Would you please return the lines of the material that contain the word "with"?

*** Opening Data extract ***

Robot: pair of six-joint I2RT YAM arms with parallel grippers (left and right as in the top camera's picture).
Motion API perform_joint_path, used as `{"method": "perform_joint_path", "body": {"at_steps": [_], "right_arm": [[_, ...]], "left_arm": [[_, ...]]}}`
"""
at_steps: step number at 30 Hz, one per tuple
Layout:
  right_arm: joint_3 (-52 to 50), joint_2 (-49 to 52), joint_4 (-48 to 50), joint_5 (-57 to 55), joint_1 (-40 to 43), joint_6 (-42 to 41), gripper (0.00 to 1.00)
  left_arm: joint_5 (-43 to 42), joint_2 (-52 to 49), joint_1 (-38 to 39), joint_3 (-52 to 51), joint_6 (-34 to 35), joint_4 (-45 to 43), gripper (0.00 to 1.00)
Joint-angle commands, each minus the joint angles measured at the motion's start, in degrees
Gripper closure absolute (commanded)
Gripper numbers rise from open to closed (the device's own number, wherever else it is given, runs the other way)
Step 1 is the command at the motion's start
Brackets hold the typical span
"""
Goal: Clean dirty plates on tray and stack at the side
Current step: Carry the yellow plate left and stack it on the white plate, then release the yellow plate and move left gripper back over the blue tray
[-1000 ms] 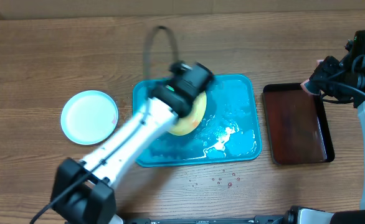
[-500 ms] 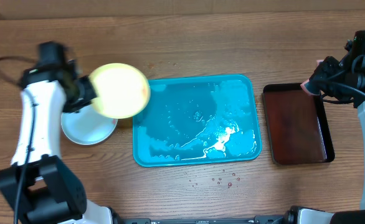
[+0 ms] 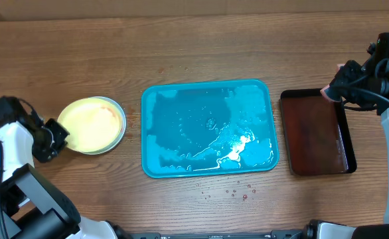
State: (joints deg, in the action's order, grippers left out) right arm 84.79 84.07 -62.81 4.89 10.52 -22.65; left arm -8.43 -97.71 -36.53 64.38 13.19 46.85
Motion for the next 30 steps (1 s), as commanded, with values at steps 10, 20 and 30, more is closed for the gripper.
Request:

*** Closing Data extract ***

(Exercise result):
Robot: pair of six-joint I2RT YAM arms with parallel grippers (left and right as in the top camera's picture).
Motion for the next 30 steps (1 s), as commanded, with values at steps 10, 20 and 30, more is closed for the gripper.

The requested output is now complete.